Bakan Şimşek, “Biz zorlu bir küresel atmosferde, son iki yıldır güçlü bir program uyguluyoruz. Üstelik bu program, yaşanan tüm iç ve dış şoklara karşı dayanıklılığını da kanıtladı. Bugün artık en zorlu dönemi geride bıraktık. Finansmana erişimin kalıcı çözümü dezenflasyonun başarılmasından geçiyor. Fiyat istikrarı yolunda önemli bir mesafe kat ettik. Çünkü biliyoruz ki, kalıcı fiyat istikarı sağlanmadan, sanayicimizin arzuladığı nitelikli, sürdürülebilir ve rekabetçi üretimi gerçekleştirmemiz mümkün değildir. Uyguladığımız program; yatırıma, üretime, istihdama ve ihracata yönelen tüm kesimlere güçlü destekler sunuyor. Kim üretiyor, kim yatırım yapıyor, kim istihdam sağlıyorsa biz onun yanındayız. Çünkü biz Türkiye’nin potansiyeline yürekten inanıyoruz” dedi.

ENFLASYON TAHMİNİ
Bakan Şimşek, “Uyguladığımız programın en temel önceliği kalıcı fiyat istikrarını sağlamaktır. Çünkü fiyat istikrarı, sağlıklı bir ekonominin ön koşuludur. Dezenflasyon süreci, öngördüğümüz gibi, bir yıldır kesintisiz şekilde devam ediyor. Mayıs ayında yıllık enflasyon, beklentilerin altında gerileyerek yüzde 35,4 ile Kasım 2021’den bu yana en düşük seviyesine indi. Bu performans, enflasyonda son 1 yılda toplam 40 puanlık bir düşüş anlamına geliyor. Mal enflasyonu yüzde 28,7 ile son 3,5 yılın en düşük düzeyine gerilerken, hizmet enflasyonu da yüzde 51,2 ile son 35 ayın en düşük noktasına ulaştı. Özellikle hizmet sektöründeki bu iyileşme, fiyat ataletinin kırılması açısından son derece önemli bir gelişme. “Yıl sonunda enflasyonun Merkez Bankası’nın tahmin aralığında kalmasını öngörüyoruz. Enflasyondaki düşüşle birlikte reel sektör, uygun maliyetle uzun vadeli finansmana daha kolay erişebilecek. Bu gelişme; yatırımları, üretimi ve istihdamı destekleyerek ekonomideki dinamizmi güçlendirecek. Vatandaşlarımız için düşük enflasyon ortamı; alım gücünün artması, tasarrufların değerini koruması ve başta konut olmak üzere temel ihtiyaçlara erişimin kolaylaşması anlamına geliyor. Enflasyonla mücadelede elde ettiğimiz somut ilerleme, aynı zamanda ülkemize duyulan güveni de artırıyor. Artan öngörülebilirlik ve sağlanan finansal istikrar sayesinde Türkiye, doğrudan yabancı yatırımlar açısından çok daha cazip ve güvenilir bir yatırım merkezi haline gelecek” ifadelerinde bulundu.
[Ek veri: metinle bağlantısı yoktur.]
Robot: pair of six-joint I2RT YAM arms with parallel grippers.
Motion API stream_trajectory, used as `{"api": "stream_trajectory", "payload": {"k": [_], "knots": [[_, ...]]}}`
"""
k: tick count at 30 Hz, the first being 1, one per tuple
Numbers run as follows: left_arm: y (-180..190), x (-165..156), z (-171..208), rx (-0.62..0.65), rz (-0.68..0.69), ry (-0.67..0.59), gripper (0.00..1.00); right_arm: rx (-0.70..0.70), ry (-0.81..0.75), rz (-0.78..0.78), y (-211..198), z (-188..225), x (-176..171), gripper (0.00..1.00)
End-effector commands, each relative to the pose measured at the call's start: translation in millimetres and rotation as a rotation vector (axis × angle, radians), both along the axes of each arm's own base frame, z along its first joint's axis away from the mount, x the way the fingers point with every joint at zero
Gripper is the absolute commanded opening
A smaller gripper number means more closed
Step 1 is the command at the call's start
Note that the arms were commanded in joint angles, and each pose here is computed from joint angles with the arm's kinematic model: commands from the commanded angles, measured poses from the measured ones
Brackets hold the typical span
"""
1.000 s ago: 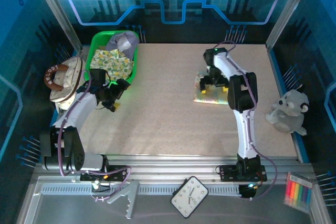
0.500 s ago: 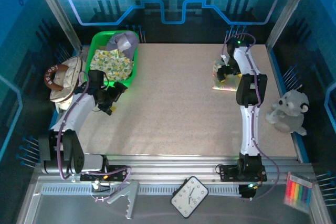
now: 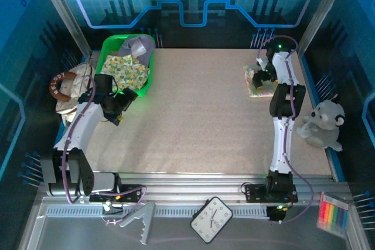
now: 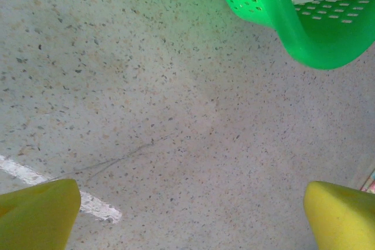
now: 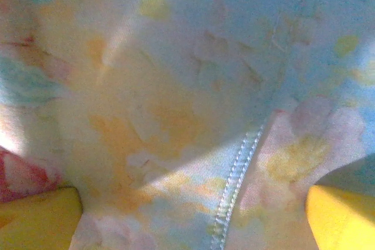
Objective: Fold and stack the skirts
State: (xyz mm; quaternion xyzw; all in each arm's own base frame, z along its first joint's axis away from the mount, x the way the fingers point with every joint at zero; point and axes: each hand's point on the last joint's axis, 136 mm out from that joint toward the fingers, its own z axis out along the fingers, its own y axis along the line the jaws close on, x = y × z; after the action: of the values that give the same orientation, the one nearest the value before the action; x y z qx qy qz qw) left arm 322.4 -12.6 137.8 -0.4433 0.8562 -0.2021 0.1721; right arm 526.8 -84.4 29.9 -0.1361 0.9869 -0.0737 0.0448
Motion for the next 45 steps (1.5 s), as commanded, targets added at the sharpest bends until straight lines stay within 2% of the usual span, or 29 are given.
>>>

KOBİ’LERİMİZİN YATIRIM VE İŞLETME HARCAMALARI
Bakan Şimşek, “Finansmana erişimde geçici bir sıkılık var. Ancak esnafımız, üreticimiz ve ihracatçımız, TL kredi büyüme sınırının dışındadır. Ayrıca çiftçimizin ve esnafımızın kullandığı kredinin finansman maliyetinin önemli bir kısmını devlet olarak biz karşılıyoruz. Bu kaynaklar tüm KOBİ’lerimizin yatırım ve işletme harcamaları için hazır. Ekonomik konjonktür ve sektörlerin ihtiyaçlarına göre yeni destek paketlerini de hızla devreye alacağız” dedi.